Recommendations aimed at reducing the frequency of sprayer applications are
also in the works for Bourgeois, including work with Tilt and Stratego and applications
with Buctril M. "That's certainly an opportunity: if there is some powdery
mildews or septoria, early in the season when you do your herbicide application,
you now can put that fungicide with it which could save you some application
costs," he says.
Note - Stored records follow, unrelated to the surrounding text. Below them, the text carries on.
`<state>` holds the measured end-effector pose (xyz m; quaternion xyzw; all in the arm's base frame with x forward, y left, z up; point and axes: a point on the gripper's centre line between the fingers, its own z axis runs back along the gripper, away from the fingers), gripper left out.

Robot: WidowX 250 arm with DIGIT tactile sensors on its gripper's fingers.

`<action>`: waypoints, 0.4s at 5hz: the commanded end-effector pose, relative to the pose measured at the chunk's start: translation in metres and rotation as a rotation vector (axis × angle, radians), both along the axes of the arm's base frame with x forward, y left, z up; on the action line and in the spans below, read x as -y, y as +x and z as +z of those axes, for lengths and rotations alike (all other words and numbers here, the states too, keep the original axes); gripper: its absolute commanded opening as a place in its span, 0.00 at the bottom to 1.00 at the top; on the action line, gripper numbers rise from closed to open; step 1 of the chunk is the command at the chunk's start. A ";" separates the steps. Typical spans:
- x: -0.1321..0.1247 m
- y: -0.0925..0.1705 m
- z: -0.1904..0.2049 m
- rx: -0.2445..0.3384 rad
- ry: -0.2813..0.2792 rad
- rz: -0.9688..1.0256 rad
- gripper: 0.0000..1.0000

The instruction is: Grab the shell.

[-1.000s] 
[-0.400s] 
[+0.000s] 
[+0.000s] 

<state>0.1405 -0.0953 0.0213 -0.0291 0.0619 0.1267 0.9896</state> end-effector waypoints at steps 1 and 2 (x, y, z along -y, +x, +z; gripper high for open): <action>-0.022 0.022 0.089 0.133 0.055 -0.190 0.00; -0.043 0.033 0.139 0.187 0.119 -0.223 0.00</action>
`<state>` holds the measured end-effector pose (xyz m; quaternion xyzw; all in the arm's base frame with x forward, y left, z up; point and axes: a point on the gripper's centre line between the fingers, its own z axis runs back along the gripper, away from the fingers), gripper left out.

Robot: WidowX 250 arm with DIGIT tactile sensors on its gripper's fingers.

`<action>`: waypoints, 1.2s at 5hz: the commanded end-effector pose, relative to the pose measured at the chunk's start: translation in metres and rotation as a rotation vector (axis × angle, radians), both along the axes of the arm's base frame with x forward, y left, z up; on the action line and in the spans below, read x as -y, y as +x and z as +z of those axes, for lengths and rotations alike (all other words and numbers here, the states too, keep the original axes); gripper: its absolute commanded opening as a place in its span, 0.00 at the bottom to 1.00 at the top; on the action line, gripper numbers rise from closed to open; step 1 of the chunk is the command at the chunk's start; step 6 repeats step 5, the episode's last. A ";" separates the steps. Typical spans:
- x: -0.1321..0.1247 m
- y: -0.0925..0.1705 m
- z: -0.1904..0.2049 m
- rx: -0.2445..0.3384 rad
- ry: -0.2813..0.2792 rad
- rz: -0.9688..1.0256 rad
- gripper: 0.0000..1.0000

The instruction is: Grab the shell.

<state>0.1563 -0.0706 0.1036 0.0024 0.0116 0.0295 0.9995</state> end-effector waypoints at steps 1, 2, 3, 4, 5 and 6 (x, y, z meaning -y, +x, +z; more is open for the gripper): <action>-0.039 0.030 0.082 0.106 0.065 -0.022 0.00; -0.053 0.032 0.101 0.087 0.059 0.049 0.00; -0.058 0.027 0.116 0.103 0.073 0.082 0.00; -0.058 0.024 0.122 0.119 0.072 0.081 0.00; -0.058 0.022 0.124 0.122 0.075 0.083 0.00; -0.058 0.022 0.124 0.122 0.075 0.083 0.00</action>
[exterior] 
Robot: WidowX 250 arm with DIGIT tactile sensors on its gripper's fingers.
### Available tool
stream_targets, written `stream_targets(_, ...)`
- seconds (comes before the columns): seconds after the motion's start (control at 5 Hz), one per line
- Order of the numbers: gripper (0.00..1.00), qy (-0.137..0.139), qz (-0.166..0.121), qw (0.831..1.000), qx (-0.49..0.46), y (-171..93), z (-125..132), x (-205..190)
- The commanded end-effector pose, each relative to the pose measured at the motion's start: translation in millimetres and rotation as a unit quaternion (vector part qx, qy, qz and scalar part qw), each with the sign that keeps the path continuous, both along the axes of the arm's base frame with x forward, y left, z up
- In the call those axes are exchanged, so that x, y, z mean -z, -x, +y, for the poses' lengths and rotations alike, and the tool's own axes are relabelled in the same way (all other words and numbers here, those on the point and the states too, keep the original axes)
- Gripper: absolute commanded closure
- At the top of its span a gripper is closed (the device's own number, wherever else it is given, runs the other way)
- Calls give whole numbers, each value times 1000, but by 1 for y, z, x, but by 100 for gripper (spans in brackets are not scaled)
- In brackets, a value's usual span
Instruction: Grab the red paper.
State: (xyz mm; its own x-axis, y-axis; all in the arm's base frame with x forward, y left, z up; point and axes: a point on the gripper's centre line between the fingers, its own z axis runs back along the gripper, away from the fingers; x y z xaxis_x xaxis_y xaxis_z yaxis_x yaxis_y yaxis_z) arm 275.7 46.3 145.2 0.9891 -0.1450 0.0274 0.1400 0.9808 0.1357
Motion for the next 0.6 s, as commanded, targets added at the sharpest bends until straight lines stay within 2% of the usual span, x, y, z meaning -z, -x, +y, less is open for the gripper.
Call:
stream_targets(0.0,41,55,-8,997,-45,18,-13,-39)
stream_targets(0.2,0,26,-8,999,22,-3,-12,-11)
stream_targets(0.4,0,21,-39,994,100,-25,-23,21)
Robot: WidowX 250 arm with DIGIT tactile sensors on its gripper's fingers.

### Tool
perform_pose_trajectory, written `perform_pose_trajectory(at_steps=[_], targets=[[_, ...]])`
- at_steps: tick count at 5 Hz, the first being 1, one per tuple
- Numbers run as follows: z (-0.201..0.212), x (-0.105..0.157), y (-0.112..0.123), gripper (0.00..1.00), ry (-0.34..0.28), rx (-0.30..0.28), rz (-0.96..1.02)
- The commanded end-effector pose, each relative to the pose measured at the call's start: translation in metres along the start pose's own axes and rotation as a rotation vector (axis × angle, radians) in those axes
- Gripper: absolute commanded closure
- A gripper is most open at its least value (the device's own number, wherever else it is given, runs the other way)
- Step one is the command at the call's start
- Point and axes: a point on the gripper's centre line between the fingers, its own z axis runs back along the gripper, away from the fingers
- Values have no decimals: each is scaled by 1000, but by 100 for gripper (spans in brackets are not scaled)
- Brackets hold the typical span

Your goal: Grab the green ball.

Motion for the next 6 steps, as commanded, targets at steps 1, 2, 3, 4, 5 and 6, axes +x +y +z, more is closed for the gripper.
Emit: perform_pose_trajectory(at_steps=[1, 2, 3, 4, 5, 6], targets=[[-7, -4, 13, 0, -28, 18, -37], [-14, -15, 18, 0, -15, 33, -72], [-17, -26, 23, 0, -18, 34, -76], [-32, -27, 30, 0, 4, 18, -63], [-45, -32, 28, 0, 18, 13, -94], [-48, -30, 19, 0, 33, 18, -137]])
As for tying that application to corresponding success
in the field, again, it depends on the timing; of the herbicide or the fungicide,
combined with other agronomic or weather influences during a growing season.
As for leaf disease fungicide applications, "I still strongly believe that
the most important application is the late application, because the flag leaf
is the leaf you want to protect, it's really what builds the yield."

34bFolicur's impact on DON
Asked whether Folicur can help lower DON (deoxynivalenol) levels and raise the
marketability of wheat varieties, Mark Etienne, a cereal breeder with Hyland
Seeds, concedes that for all Folicur can do, it cannot rescue weaker varieties
enough to meet the two parts per million (2.0ppm) DON level restrictions in
Ontario. "A variety that's susceptible to fusarium head blight with a high
disease load won't be helped by Folicur," explains Etienne. "It's
just an added security bonus for those good varieties."

Like Bourgeois, he expresses the importance of understanding the risk posed
by fusarium and co-ordinating that with a Folicur application. Etienne is also
interested in the longer-term affect Folicur has on different varieties, and
any potential impact that has on marketing the stronger ones versus the weaker.